» **To do**
Please give the whole listing again exactly, without any of its pictures.

» **Information provided**
---+---
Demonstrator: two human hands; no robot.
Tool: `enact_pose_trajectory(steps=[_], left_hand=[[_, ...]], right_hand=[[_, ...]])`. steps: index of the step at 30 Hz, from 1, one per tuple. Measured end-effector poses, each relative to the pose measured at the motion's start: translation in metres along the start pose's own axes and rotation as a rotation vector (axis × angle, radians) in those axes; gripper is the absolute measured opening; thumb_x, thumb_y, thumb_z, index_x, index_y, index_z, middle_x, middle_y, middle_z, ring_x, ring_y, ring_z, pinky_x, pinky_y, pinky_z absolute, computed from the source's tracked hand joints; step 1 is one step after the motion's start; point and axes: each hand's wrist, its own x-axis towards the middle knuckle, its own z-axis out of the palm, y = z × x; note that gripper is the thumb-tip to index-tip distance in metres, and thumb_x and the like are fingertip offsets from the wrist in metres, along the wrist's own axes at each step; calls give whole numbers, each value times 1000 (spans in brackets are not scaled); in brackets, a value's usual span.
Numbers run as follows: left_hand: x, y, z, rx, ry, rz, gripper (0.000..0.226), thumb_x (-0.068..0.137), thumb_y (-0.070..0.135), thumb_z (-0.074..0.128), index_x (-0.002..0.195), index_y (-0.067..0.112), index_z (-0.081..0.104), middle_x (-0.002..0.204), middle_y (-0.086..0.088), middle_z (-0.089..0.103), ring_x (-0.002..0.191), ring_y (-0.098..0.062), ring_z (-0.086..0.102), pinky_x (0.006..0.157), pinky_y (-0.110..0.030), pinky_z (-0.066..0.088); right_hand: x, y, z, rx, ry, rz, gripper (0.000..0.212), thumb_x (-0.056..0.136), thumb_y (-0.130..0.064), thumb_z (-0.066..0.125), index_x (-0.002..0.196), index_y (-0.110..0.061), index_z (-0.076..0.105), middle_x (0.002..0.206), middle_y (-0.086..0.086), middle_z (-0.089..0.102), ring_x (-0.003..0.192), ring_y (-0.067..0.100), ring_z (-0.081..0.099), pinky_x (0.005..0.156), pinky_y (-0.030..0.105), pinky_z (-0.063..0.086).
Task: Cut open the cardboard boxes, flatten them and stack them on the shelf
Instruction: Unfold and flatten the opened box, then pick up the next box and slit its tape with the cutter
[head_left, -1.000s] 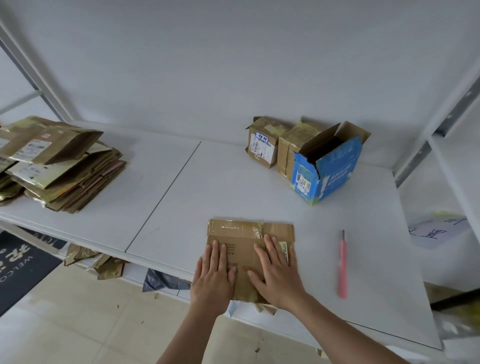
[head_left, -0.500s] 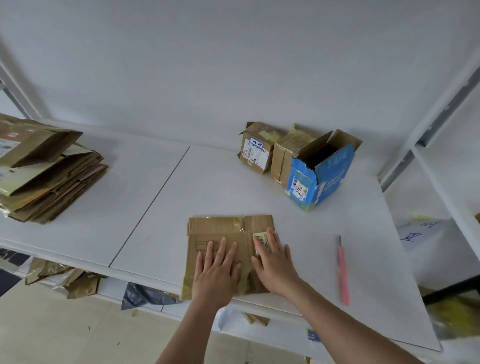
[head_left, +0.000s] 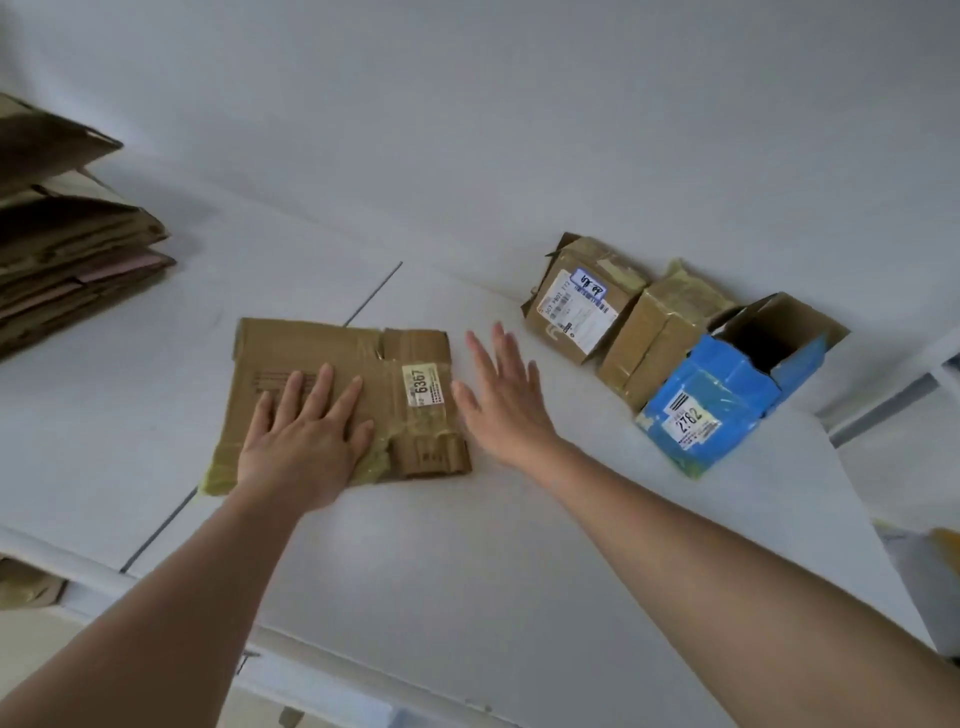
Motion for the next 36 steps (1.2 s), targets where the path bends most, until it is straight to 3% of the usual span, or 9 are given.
enact_pose_trajectory(steps=[4, 14, 18, 20, 24, 26, 30, 33, 36], left_hand=[[5, -3, 3, 15, 15, 21, 61, 98, 56, 3, 153, 38, -16, 163, 6, -20, 151, -23, -17, 121, -45, -8], [1, -2, 2, 55, -2, 34, 61, 98, 54, -1, 151, 36, -22, 163, 3, -22, 150, -25, -20, 122, -47, -9], [0, -2, 1, 62, -18, 29, 61, 98, 55, -1, 151, 35, -23, 163, 3, -23, 150, -26, -20, 122, -47, -8], [1, -2, 1, 61, -27, 25, 61, 98, 55, -1, 151, 35, -22, 162, 3, -23, 150, -25, -21, 121, -46, -9], [2, -2, 1, 50, -28, 22, 61, 98, 55, 0, 152, 36, -21, 163, 4, -22, 150, -24, -21, 121, -46, -10], [2, -2, 1, 50, -17, 14, 61, 98, 56, 1, 152, 36, -19, 163, 4, -21, 150, -24, -20, 121, -46, -10], [-1, 4, 1, 44, -21, -16, 60, 98, 56, 1, 154, 38, -15, 163, 5, -20, 150, -23, -20, 121, -47, -12], [-8, 13, -4, -59, -7, -58, 60, 101, 55, 11, 157, 36, 1, 165, 1, -12, 151, -26, -15, 121, -49, -10], [-22, 24, -21, -430, 72, -26, 54, 104, 45, 31, 153, 23, 33, 166, -5, 1, 152, -26, -6, 122, -47, -7]], right_hand=[[31, 31, -27, -234, 335, 160, 71, 99, -29, 43, 157, -12, 6, 164, 13, -10, 152, 27, -10, 122, 48, 1], [40, 69, -64, -339, 341, 336, 82, 95, -33, 53, 156, -6, 4, 163, 19, 1, 151, 32, -4, 122, 47, -1], [21, 54, -65, -455, 488, 161, 82, 87, -37, 64, 152, -11, 21, 141, 18, 36, 130, 37, 34, 115, 46, 22], [16, 49, -67, -478, 544, 75, 94, 77, -41, 74, 151, -16, 23, 141, 21, 35, 129, 40, 34, 114, 48, 24], [16, 51, -75, -468, 266, 152, 127, 68, -45, 82, 155, -29, -10, 161, 22, 3, 148, 45, -2, 116, 64, -1], [15, 52, -77, -472, 180, 163, 127, 70, -41, 83, 155, -31, -11, 154, 19, 25, 145, 43, 14, 115, 68, 5], [-9, 42, -89, -283, 386, 151, 111, 69, -39, 79, 155, -24, 12, 129, 18, 49, 118, 39, 49, 105, 55, 35], [-52, 29, -96, 204, 572, 93, 100, 68, -38, 78, 150, -24, 22, 134, 8, 50, 118, 27, 51, 93, 37, 46], [-109, 12, -100, 728, 539, 170, 88, 74, -35, 79, 141, -41, 23, 130, -22, 55, 114, 0, 57, 86, 20, 47]])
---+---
» **Answer section**
Demonstrator: two human hands; no robot.
Tool: `enact_pose_trajectory(steps=[_], left_hand=[[_, ...]], right_hand=[[_, ...]])`. steps: index of the step at 30 Hz, from 1, one per tuple. Measured end-effector poses, each relative to the pose measured at the motion's start: translation in metres along the start pose's own axes and rotation as a rotation vector (axis × angle, radians) in those axes; gripper is the absolute measured opening; thumb_x, thumb_y, thumb_z, index_x, index_y, index_z, middle_x, middle_y, middle_z, ring_x, ring_y, ring_z, pinky_x, pinky_y, pinky_z absolute, computed from the source's tracked hand joints; step 1 is one step after the motion's start; point and axes: each hand's wrist, its own x-axis towards the middle knuckle, its own z-axis out of the palm, y = z × x; note that gripper is the thumb-tip to index-tip distance in metres, and thumb_x and the like are fingertip offsets from the wrist in metres, along the wrist's own axes at each step; calls give whole numbers, each value times 1000 (spans in brackets are not scaled); in brackets, a value's usual span.
Numbers run as follows: left_hand: x, y, z, rx, ry, rz, gripper (0.000..0.226), thumb_x (-0.068..0.137), thumb_y (-0.070..0.135), thumb_z (-0.074..0.128), index_x (-0.002..0.195), index_y (-0.067..0.112), index_z (-0.081..0.104), middle_x (-0.002..0.204), middle_y (-0.086..0.088), middle_z (-0.089..0.103), ring_x (-0.002..0.191), ring_y (-0.098..0.062), ring_z (-0.086..0.102), pinky_x (0.006..0.157), pinky_y (-0.110..0.030), pinky_z (-0.066..0.088); right_hand: x, y, z, rx, ry, rz, gripper (0.000..0.212), thumb_x (-0.056..0.136), thumb_y (-0.130..0.064), thumb_z (-0.066..0.125), index_x (-0.002..0.196), index_y (-0.110..0.061), index_z (-0.076..0.105), middle_x (0.002..0.206), middle_y (-0.086..0.086), middle_z (-0.089..0.102), ring_x (-0.003..0.192), ring_y (-0.067..0.100), ring_z (-0.081..0.099), pinky_x (0.005..0.156), pinky_y (-0.030..0.105), pinky_z (-0.063..0.086).
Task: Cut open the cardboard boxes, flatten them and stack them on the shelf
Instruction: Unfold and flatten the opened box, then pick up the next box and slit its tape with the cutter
[head_left, -1.000s] 
[head_left, -0.500s] 
[head_left, +0.000s] 
Motion for the next 36 steps (1.2 s), targets where the path bends most, until it is straight to 3% of the usual span, or 9 are given.
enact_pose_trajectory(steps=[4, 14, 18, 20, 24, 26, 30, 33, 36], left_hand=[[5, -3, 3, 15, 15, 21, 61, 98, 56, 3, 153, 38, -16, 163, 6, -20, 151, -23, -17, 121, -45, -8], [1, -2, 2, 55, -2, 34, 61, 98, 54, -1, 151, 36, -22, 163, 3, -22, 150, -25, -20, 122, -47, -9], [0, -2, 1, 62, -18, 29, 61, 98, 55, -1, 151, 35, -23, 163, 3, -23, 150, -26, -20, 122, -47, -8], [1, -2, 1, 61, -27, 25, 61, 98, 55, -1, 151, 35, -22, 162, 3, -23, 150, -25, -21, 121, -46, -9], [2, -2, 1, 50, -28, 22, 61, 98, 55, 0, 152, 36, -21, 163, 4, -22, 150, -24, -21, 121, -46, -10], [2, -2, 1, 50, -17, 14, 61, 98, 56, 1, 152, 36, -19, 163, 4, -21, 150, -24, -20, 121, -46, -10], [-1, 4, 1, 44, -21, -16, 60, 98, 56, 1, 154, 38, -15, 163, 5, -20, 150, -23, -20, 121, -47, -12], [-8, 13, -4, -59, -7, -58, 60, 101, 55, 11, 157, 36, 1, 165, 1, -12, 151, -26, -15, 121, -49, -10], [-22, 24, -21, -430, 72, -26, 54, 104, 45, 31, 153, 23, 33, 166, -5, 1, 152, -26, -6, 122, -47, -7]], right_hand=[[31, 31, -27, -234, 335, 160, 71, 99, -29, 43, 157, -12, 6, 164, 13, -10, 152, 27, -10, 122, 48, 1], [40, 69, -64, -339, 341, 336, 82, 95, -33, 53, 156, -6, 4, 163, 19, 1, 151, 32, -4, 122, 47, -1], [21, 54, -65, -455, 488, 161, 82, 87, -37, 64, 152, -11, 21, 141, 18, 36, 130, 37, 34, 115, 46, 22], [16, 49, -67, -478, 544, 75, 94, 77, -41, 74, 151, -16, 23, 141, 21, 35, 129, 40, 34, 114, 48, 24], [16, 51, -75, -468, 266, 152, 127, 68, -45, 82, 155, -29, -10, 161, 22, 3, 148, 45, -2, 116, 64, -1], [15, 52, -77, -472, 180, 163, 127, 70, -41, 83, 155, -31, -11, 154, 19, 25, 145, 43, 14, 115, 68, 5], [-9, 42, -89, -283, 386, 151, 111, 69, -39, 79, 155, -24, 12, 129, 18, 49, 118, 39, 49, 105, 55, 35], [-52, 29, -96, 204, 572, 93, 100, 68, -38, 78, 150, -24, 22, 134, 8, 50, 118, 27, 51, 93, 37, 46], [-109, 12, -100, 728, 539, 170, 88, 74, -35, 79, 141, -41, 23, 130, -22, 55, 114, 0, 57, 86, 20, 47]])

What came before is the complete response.